Prompt> Sort through the data and copy the lines holding the word "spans".

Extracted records
+ + +

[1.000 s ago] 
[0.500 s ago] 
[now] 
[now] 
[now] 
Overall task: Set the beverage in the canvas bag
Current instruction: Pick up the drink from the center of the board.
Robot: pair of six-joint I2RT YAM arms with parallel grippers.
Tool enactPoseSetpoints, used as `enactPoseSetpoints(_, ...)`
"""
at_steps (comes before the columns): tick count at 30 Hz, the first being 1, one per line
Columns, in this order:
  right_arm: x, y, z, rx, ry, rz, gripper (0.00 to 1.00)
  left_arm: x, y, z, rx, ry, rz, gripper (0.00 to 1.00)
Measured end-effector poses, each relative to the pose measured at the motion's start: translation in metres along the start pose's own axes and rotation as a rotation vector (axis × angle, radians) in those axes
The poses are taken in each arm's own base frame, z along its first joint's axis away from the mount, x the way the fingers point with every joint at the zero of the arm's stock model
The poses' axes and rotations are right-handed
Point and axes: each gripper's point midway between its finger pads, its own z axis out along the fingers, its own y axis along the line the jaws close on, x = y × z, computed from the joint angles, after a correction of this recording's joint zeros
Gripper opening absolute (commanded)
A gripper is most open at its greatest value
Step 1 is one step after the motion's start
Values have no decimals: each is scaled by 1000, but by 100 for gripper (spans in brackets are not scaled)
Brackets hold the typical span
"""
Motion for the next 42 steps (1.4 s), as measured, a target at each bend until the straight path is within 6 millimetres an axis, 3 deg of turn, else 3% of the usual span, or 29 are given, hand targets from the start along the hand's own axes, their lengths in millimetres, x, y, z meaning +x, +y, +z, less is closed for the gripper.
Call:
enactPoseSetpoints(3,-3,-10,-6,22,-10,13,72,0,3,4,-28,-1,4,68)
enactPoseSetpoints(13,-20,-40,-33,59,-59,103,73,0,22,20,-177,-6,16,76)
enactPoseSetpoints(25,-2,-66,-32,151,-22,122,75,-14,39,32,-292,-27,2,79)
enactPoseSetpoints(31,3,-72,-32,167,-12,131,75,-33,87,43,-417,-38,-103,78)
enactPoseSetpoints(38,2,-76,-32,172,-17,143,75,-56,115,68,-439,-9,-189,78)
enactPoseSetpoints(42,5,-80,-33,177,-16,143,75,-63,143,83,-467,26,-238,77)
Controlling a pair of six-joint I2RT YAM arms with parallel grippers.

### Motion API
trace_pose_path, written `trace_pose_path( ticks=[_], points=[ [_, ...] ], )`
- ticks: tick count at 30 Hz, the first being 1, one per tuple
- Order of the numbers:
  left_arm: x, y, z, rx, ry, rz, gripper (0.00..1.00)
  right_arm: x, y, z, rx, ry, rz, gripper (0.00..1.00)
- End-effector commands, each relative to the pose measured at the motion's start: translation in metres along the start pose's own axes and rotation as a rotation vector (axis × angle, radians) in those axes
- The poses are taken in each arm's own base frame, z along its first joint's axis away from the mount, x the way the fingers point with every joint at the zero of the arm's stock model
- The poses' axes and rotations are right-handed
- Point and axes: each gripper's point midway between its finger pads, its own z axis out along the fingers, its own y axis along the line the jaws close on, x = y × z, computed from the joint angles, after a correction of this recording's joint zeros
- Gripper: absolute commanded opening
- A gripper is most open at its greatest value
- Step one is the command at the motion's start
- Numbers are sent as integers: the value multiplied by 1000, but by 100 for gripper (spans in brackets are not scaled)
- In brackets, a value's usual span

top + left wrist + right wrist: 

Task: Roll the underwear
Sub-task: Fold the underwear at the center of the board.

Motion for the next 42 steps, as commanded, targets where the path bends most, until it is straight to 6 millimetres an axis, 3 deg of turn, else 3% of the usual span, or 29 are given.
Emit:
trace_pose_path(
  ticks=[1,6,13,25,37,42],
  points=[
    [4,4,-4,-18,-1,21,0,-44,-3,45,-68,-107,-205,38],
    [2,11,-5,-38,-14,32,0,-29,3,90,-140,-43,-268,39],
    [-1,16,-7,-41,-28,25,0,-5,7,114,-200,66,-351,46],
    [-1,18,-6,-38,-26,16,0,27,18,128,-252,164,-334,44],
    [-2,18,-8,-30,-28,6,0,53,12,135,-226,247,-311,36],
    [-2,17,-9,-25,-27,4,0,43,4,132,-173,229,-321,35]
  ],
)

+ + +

Exercise output>
Values have no decimals: each is scaled by 1000, but by 100 for gripper (spans in brackets are not scaled)
- Numbers are sent as integers: the value multiplied by 1000, but by 100 for gripper (spans in brackets are not scaled)

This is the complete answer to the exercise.